I'm using Apache Curator framework to create a cluster, managed by ZK.
When suddenly some node in the cluster loses its connection to ZK, it tries to reconnect with it every 5 seconds. I'm using RetryForever
policy with the specified timing for this.
While sessionTimeout
/connectionTimeouts
are not fully elapsed we're still trying to reconnect.
But even if we raised ZK and acquired connection to it within this time period, we're still getting strange messages in logs:
Thu Nov 30 20:47:51.574 GMT 2017| INFO | org.apache.zookeeper.ClientCnxn$SendThread | Socket connection established to zk_1.default/138.122.177.23:2181, initiating session |Client Details{sessionTag:{}}| localhost-startStop-1-SendThread(zk_1.default:2181)
Thu Nov 30 20:47:51.592 GMT 2017| INFO |
org.apache.zookeeper.ClientCnxn$SendThread | Unable to read additional
data from server sessionid 0x1600ea13dcd0000, likely server has closed
socket, closing socket connection and attempting reconnect |Client
Details{sessionTag:{}}|
localhost-startStop-1-SendThread(zk_1.default:2181)
Why do we still receive these messages and can't fully connect to a freshly raised ZK node?
A little bit later I have found that this error means that ZK has exhausted its maxClientCnxns
(maximum connections to ZK) parameter, but I haven't found how to configure it using Curator... Only in tests...

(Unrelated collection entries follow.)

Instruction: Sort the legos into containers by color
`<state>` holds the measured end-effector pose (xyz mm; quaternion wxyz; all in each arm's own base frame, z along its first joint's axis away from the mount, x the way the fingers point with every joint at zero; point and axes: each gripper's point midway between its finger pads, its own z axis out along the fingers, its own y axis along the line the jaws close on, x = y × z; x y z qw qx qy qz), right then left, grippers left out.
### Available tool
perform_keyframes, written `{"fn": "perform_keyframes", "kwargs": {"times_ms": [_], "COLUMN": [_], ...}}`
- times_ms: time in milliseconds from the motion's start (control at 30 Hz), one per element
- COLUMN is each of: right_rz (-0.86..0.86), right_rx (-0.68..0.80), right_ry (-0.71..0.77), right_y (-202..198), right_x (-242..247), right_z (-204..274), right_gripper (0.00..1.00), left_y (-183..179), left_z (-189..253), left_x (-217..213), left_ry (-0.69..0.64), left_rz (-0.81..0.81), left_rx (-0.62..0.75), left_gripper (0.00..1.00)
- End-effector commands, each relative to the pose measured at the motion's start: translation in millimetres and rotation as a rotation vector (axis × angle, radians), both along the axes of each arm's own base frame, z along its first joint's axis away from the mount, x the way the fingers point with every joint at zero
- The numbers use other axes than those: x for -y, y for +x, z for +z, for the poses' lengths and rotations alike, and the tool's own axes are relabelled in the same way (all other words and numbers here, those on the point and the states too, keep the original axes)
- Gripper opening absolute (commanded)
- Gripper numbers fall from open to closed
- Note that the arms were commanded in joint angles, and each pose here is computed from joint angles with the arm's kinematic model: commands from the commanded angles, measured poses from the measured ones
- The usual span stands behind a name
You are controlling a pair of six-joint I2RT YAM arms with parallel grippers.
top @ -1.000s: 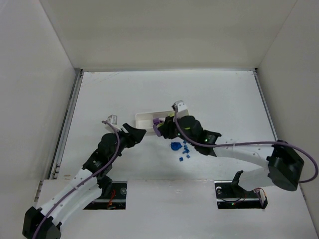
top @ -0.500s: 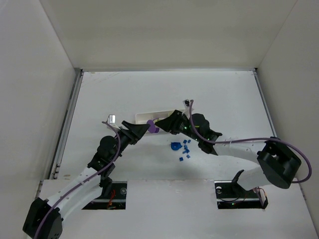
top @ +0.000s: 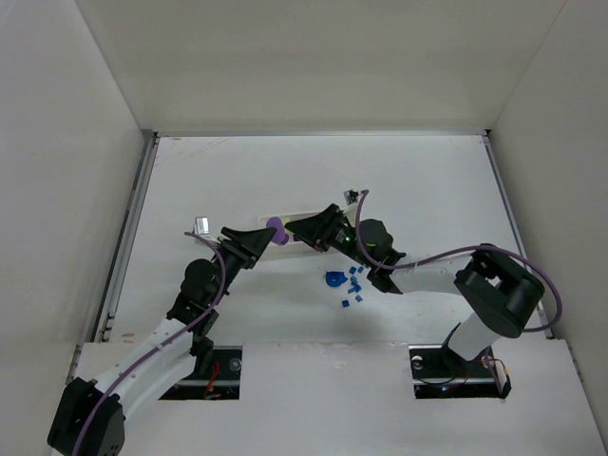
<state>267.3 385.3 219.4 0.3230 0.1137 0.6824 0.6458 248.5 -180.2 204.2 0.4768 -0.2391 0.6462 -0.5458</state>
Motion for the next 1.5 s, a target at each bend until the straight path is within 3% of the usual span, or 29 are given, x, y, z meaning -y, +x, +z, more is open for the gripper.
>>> {"fn": "perform_keyframes", "kwargs": {"times_ms": [0, 300, 567, 867, 1000, 1267, 1467], "right_rz": [0.068, 0.090, 0.076, -0.045, -0.167, -0.490, -0.476], "right_rx": [0.009, -0.006, -0.027, 0.014, 0.007, 0.079, 0.108], "right_ry": [0.170, 0.215, 0.189, 0.107, -0.080, -0.800, -0.904], "right_y": [-14, -16, -16, 0, 18, 63, 77], "right_x": [-9, -10, -6, 59, 104, 171, 166], "right_z": [29, 31, 17, 2, -32, -78, -86], "right_gripper": [0.30, 0.30, 0.30, 0.30, 0.30, 0.33, 0.34], "left_y": [-7, -5, -6, -5, 0, 6, 16], "left_z": [35, 29, 42, 31, 19, 18, 13], "left_x": [6, 6, 7, -8, -18, 12, 43], "left_ry": [-0.091, -0.091, -0.086, -0.043, -0.010, 0.130, 0.269], "left_rz": [-0.046, -0.046, -0.053, -0.028, -0.002, -0.050, -0.079], "left_rx": [0.106, 0.089, 0.123, 0.099, 0.065, 0.082, 0.094], "left_gripper": [0.46, 0.53, 0.25, 0.18, 0.19, 0.20, 0.21]}}
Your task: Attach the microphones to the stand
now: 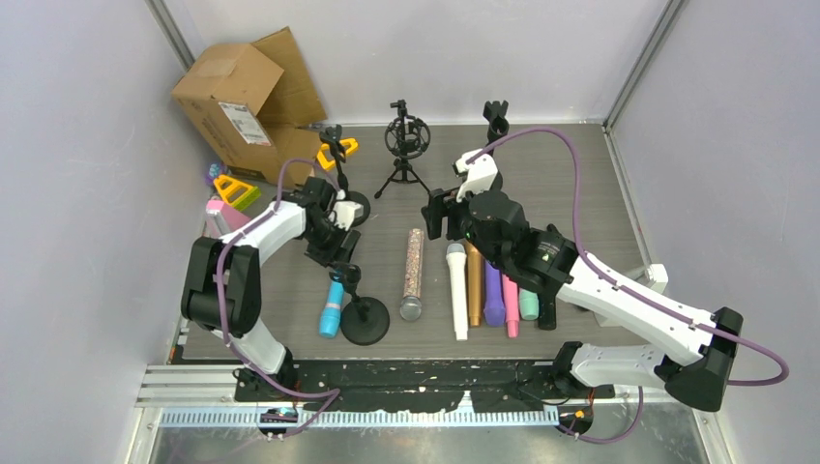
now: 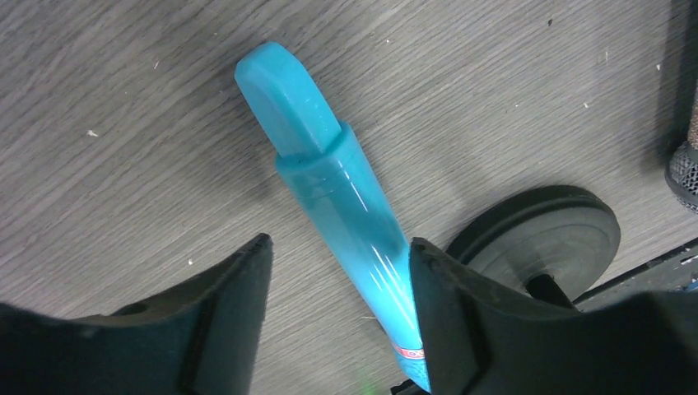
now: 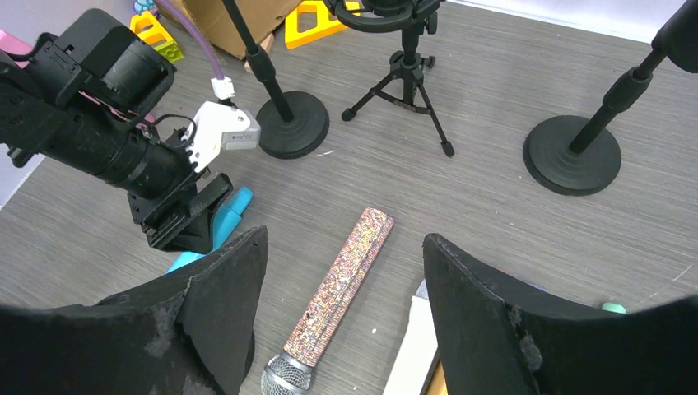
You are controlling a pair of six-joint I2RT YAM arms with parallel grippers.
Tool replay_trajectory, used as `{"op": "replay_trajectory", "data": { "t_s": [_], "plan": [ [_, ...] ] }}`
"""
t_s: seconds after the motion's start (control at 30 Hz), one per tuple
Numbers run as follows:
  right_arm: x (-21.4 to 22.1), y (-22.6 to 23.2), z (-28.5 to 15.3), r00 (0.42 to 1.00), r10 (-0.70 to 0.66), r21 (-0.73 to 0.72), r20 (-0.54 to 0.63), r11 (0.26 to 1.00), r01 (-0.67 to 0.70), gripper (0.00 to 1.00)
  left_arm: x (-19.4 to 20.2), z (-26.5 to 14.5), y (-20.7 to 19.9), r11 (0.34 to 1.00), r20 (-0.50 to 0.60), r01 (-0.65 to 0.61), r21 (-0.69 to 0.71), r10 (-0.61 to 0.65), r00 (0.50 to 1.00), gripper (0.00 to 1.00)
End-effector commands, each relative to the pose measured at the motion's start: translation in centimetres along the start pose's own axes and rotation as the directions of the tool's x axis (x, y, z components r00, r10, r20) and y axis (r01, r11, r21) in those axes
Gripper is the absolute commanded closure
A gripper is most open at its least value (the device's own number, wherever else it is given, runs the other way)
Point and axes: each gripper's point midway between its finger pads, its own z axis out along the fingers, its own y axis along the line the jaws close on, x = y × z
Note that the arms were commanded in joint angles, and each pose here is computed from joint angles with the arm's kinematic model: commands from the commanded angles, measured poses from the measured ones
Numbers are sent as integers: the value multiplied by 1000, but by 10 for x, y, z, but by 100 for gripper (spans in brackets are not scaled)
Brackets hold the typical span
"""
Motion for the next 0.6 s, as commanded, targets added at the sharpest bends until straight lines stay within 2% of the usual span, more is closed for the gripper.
{"op": "replay_trajectory", "data": {
  "t_s": [0.0,0.2,0.43,0.47,0.57],
  "plan": [
    [-32,4,-6,994,34,-23,102,999,-31,26,-2,4,4,997,-9,-58,-48,57,998,42],
    [-31,4,-10,990,60,-43,126,998,-55,26,9,7,11,982,-105,-141,-126,128,986,49],
    [-33,-2,-19,985,65,-49,160,997,-58,26,17,7,9,978,-168,-146,-151,120,978,45],
    [-34,-4,-22,984,65,-49,167,997,-58,26,16,7,9,977,-169,-147,-154,120,978,47],
    [-36,-7,-25,980,65,-51,186,997,-56,26,18,8,1,984,-170,-136,-117,115,979,75]
  ]
}}
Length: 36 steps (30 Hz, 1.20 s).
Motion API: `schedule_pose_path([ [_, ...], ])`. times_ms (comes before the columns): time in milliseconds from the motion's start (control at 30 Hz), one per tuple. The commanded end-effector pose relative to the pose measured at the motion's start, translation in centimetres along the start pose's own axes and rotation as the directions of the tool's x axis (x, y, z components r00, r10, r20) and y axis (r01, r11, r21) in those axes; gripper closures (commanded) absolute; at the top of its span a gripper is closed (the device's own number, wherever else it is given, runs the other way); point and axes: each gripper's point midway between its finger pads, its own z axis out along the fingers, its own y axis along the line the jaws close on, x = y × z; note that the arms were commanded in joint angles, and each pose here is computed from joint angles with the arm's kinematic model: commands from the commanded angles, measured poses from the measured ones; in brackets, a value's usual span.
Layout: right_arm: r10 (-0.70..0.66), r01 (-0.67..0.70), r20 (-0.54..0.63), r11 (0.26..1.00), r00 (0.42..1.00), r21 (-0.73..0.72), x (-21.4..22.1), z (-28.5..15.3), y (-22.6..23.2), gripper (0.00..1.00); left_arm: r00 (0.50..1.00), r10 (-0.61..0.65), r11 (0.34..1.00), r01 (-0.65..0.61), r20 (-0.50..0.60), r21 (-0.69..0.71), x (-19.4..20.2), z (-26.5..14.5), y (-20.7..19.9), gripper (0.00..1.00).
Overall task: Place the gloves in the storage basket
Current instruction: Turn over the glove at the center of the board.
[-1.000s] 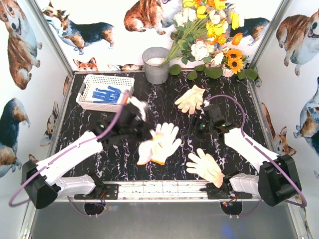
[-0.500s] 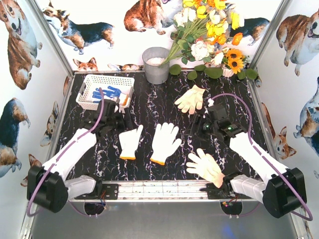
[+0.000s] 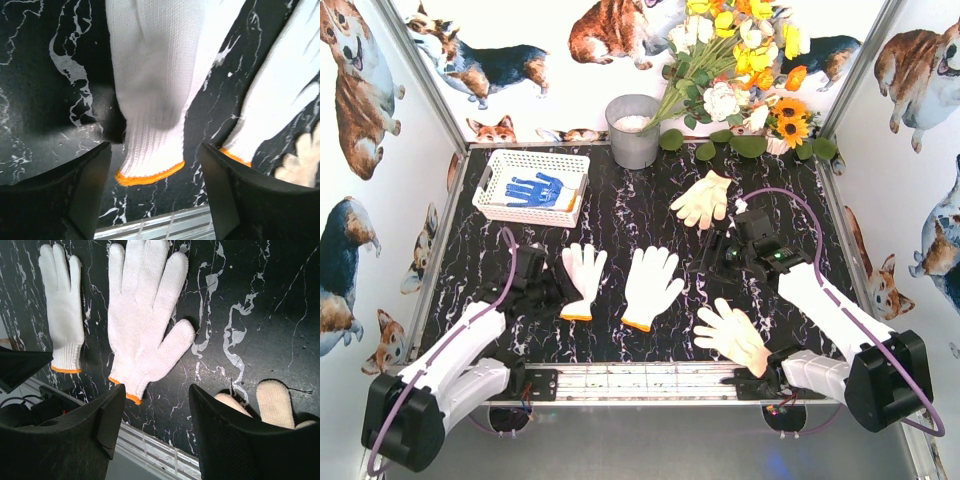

On ZK server side I see following errors:
2017-12-04 15:48:29,972 [myid:] - INFO [NIOServerCxn.Factory:0.0.0.0/0.0.0.0:2181:NIOServerCnxnFactory@192] - Accepted socket connection from /192.168.107.4:37130
2017-12-04 15:48:29,974 [myid:] - INFO [NIOServerCxn.Factory:0.0.0.0/0.0.0.0:2181:ZooKeeperServer@915] - Refusing session request for client /138.122.177.23:37130 as it has seen zxid 0xd our last zxid is 0x0 client must try another server
The answer is right here: http://grokbase.com/t/cloudera/cdh-user/134hrpr3nc/zookeeperserver-refusing-session-request-for-client-any-ideas
This means the client was talking to a ZK server and last saw transaction ID 0x11be4 (or 72676 in decimal). The current server to which it's trying to connect currently has transaction ID 0x3f82 (or 16258 in decimal) which is (much) lower. The assumption is that the client has seen later data than what the server could provide, potentially resulting in conflicting information. Instead of giving the client bad (outdated) info, it refuses the connection with the assumption that the client will reconnect to another server in the quorum with more up to date data, or the currently the outdated server will eventually receive a snapshot from another quorum member to catch it up.